Okay, so this has nothing to do with the topics I usually blog about, but I happen to be here in Las Vegas for the New Media Expo this week. I took advantage of the trip and brought my wife along with the enticement of seeing two Cirque du Soliel shows. Even if you’re not a Cirque fan, this is for you.
There are actually six very different Cirque du Soleil shows Las Vegas, and I’d guess the most-popular one is ‘O‘, although ‘Love‘ may have taken over that honor. We saw ‘Love’ tonight. It’s essentially a typical Cirque du Soleil show based on the music of the Beatles in a huge theatre. This isn’t your typical circus-in-a-tent show like the traveling Cirque du Soleil. Shows like these can’t ever tour — the theatres are essentially built uniquely for them. Perhaps the best part of ‘Love’ is that they’ve absolutely perfected the techniques of flying people around a large theatre at high speeds on wires, trapeze and bungee. It’s not just dramatic, it’s also incredibly graceful. Overall, the show is a bit confusing, and I think it’s fair to say that perhaps it emphasizes the psychedelic aspects of the Beatles’ lives and music. The show is extremely trippy, and as my wife agreed, I wouldn’t be surprised if lots of people come stoned. There’s so much going on at once, it can be difficult to know what to watch.
If I’d only seen ‘Love’ while here in Las Vegas, I wouldn’t be writing this post. The reason I’m blogging is the Cirque du Soleil show we saw last night: ‘KÀ‘. I’d never heard of it before. I bought the tickets only because I couldn’t get them for ‘O’. But I’ve got to say, ‘KÀ’ is one of the most amazing theatrical events I’ve ever seen. (Note: My wife and I are both former drama majors.) The starting point for ‘KÀ’s greatness can be summarized in one word: hydraulics. It’s in a massive theatre, seating maybe 4,000 people.

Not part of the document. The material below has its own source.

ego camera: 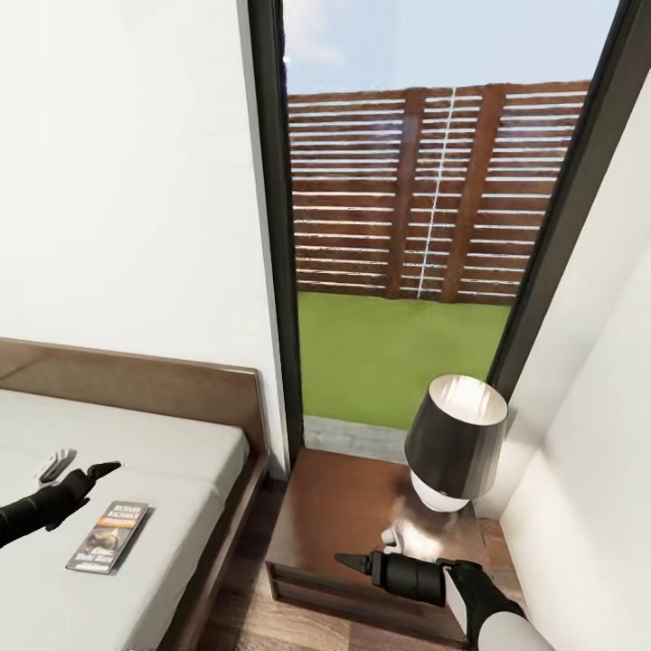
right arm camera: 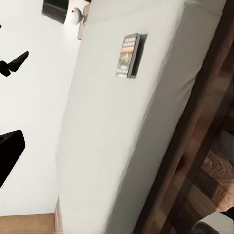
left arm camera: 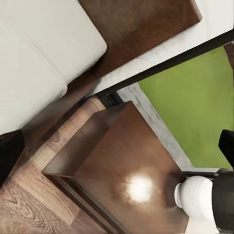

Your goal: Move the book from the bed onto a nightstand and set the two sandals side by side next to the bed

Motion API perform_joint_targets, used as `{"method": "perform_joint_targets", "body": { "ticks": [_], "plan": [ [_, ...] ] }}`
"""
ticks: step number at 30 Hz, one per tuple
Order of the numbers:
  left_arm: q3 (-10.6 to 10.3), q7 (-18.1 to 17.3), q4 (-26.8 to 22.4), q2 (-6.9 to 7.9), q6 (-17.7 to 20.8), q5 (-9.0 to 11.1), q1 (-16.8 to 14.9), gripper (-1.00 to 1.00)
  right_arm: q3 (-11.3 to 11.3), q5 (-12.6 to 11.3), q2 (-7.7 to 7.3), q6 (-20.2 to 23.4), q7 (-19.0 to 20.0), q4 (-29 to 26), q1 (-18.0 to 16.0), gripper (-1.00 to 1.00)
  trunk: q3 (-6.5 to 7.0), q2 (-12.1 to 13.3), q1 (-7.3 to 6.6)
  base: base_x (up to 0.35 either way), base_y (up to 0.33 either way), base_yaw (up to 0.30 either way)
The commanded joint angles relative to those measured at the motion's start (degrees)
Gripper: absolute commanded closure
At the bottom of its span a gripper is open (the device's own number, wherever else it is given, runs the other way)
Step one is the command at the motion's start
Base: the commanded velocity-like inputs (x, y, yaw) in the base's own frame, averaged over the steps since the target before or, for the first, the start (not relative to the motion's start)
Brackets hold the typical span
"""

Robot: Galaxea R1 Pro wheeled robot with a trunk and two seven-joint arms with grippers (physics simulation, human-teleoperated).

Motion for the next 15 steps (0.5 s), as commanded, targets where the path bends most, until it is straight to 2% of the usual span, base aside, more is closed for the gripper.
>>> {"method": "perform_joint_targets", "body": {
  "ticks": [1, 2, 3, 6, 7, 9, 11, 12, 13, 15],
  "plan": [
    [0.14, 1.53, -0.23, 1.08, 1.32, -0.20, -0.60, -1.00, -0.47, 0.44, 0.07, 0.56, 0.31, 0.27, -0.06, -1.00, -0.20, -0.10, 0.02, 0.000, 0.000, 0.000],
    [0.12, 2.98, -0.33, 2.07, 2.00, -0.15, -1.58, -1.00, -0.47, 0.44, 0.05, 0.56, 0.31, 0.42, -0.06, -1.00, -0.29, -0.10, 0.02, 0.000, 0.000, 0.000],
    [0.09, 5.55, -0.27, 3.79, 2.63, -0.01, -4.36, -1.00, -0.46, 0.44, 0.03, 0.55, 0.34, 0.55, -0.06, -1.00, -0.38, -0.10, 0.02, 0.000, 0.000, 0.000],
    [0.02, 10.03, 0.49, 5.47, 3.08, 0.04, -9.20, -1.00, -0.43, 0.44, 0.02, 0.55, 0.38, 0.64, -0.06, -1.00, -0.65, -0.10, 0.02, 0.000, 0.000, 0.000],
    [-0.04, 11.10, 0.87, 5.64, 3.11, 0.04, -10.04, -1.00, -0.43, 0.44, 0.02, 0.55, 0.38, 0.65, -0.06, -1.00, -0.74, -0.10, 0.02, 0.000, 0.000, 0.000],
    [-0.58, 16.09, 3.07, 6.11, 3.17, 0.01, -13.06, -1.00, -0.43, 0.44, 0.02, 0.57, 0.39, 0.67, -0.06, -1.00, -0.92, -0.10, 0.02, 0.000, 0.000, 0.000],
    [-0.90, 18.75, 4.08, 6.30, 3.18, 0.00, -14.71, -1.00, -0.43, 0.44, 0.02, 0.56, 0.39, 0.67, -0.06, -1.00, -1.10, -0.10, 0.02, 0.000, 0.000, 0.000],
    [-1.27, 22.50, 5.23, 6.62, 3.16, 0.01, -17.13, -1.00, -0.42, 0.44, 0.02, 0.57, 0.41, 0.68, -0.06, -1.00, -1.19, -0.10, 0.02, 0.000, 0.000, 0.000],
    [-1.42, 24.76, 5.97, 6.83, 3.14, 0.02, -18.49, -1.00, -0.42, 0.44, 0.02, 0.59, 0.44, 0.68, -0.06, -1.00, -1.28, -0.10, 0.02, 0.000, 0.000, 0.000],
    [-1.57, 27.42, 7.23, 7.13, 3.13, -0.01, -19.98, -1.00, -0.42, 0.44, 0.02, 0.61, 0.46, 0.68, -0.06, -1.00, -1.46, -0.10, 0.02, 0.000, 0.000, 0.000]
  ]
}}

The proscenium is perhaps 80-100 feet high. But the major element of the set is a fully articulated platform that’s something like 40×60 feet. Maybe even larger. The platform starts out at floor level, but imagine your flatscreen TV with one of those VESA mounts on the rear with an arm that allows it to be turned and twisted in three dimensions. Then imagine it flipping vertical (or even past vertical), loaded with a cast of dancer/acrobats. Effortlessly and silently, it becomes the size of a six-story building. Two of the most amazing scenes are performed in this vertical position. This photo of one of those scenes doesn’t really do it justice. The wall is, in fact, vertical and the performers are not wired. I won’t even try to describe some of the uses of this platform. And don’t think it’s gimmicky — it’s not. The set and staging would be way over-the-top in other contexts, but it all works seamlessly here. The video trailer also undersells the show.
Don’t get me wrong. This isn’t just about a set design. Everything about this show is superb, cast included. Lighting, sound, music, choreography (martial arts including Capoeira) — all superb. It’s been running for a year, two shows/day five days/week, which means over two million people have seen it. But I think it’s Cirque du Soleil’s sleeper show here. If you’re going to Las Vegas and can afford the tickets, this is the show I’d recommend.
Update: Here’s a trailer on YouTube that shows a bit more. Think of “martial arts meets steampunk.” Wikipedia says the platform is 25×50 feet and weighs 50 tons. Writing in the New York Times, Steve Friess called it “Metrolpolis meets Blade Runner” and says the theatre cost $135 million to construct and holds 1,950 seats.